**TRY IT**
What you write must match exactly the lines from the one with "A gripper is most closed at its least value" through the last line of the material below.

**SOURCE MATERIAL**
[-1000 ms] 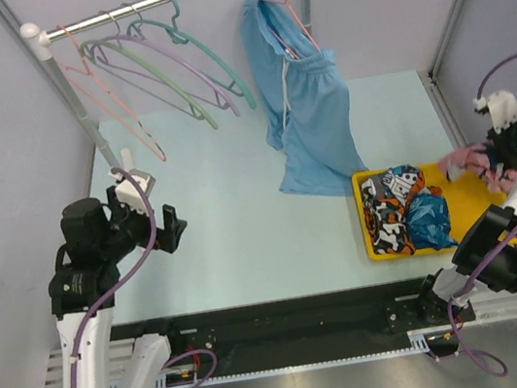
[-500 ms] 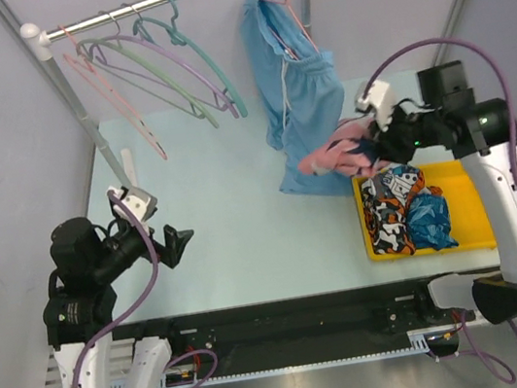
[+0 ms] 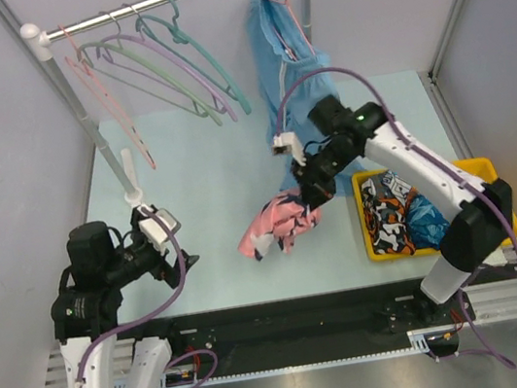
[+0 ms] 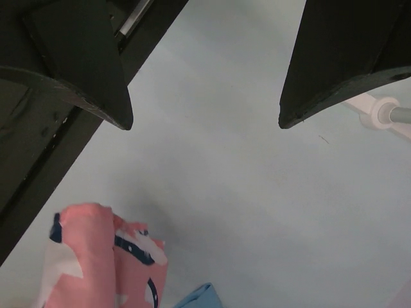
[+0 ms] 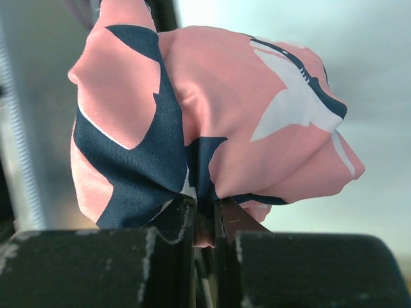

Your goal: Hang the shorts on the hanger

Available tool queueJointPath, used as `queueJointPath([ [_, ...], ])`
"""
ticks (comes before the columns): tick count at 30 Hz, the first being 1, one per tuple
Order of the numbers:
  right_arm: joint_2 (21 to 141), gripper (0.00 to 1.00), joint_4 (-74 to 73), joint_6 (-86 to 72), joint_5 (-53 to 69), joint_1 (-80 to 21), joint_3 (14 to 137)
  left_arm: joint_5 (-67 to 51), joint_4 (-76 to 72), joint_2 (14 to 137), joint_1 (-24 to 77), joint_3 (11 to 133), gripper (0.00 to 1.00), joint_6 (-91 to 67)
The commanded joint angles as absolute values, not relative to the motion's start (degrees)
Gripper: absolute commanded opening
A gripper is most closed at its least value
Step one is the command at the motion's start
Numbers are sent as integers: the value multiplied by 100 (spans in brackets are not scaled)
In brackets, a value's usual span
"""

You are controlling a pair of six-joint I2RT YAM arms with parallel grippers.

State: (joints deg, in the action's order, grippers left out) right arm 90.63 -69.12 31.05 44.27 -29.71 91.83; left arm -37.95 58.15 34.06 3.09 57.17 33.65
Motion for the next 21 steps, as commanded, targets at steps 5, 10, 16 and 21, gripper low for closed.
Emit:
queueJointPath([
  [5, 10010, 0, -6682, 2464, 6467, -3393, 9044, -4420, 5785, 3630, 369, 5792, 98, 4342],
  [10, 10511, 0, -5688, 1180, 6479, -3471, 8544, -3781, 5361, 3981, 1246, 5678, 97, 4446],
  [16, 10907, 76, -4923, 247, 4960, -3358, 7937, -3305, 5274, 4139, 2003, 5283, 96, 4869],
  [21, 10828, 82, -5132, 281, 4236, -2822, 8489, -2848, 4984, 4245, 2627, 4791, 95, 5019],
])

**TASK ANSWER**
A gripper is most closed at its least value
Step one is the command at the motion's start
Numbers are sent as integers: the value multiplied by 100 (spans in brackets are not scaled)
In brackets, a value's usual span
"""

You are controlling a pair of six-joint I2RT YAM arms with parallel grippers.

State: (joints deg, in the action's order, grippers left out) right arm 90.63 -69.12 31.05 44.27 -29.71 91.83; left arm -37.95 58.15 34.06 3.09 57.17 33.65
Motion for the next 21 steps, as commanded, targets at steps 5, 10, 16 and 21, gripper low for closed.
Emit:
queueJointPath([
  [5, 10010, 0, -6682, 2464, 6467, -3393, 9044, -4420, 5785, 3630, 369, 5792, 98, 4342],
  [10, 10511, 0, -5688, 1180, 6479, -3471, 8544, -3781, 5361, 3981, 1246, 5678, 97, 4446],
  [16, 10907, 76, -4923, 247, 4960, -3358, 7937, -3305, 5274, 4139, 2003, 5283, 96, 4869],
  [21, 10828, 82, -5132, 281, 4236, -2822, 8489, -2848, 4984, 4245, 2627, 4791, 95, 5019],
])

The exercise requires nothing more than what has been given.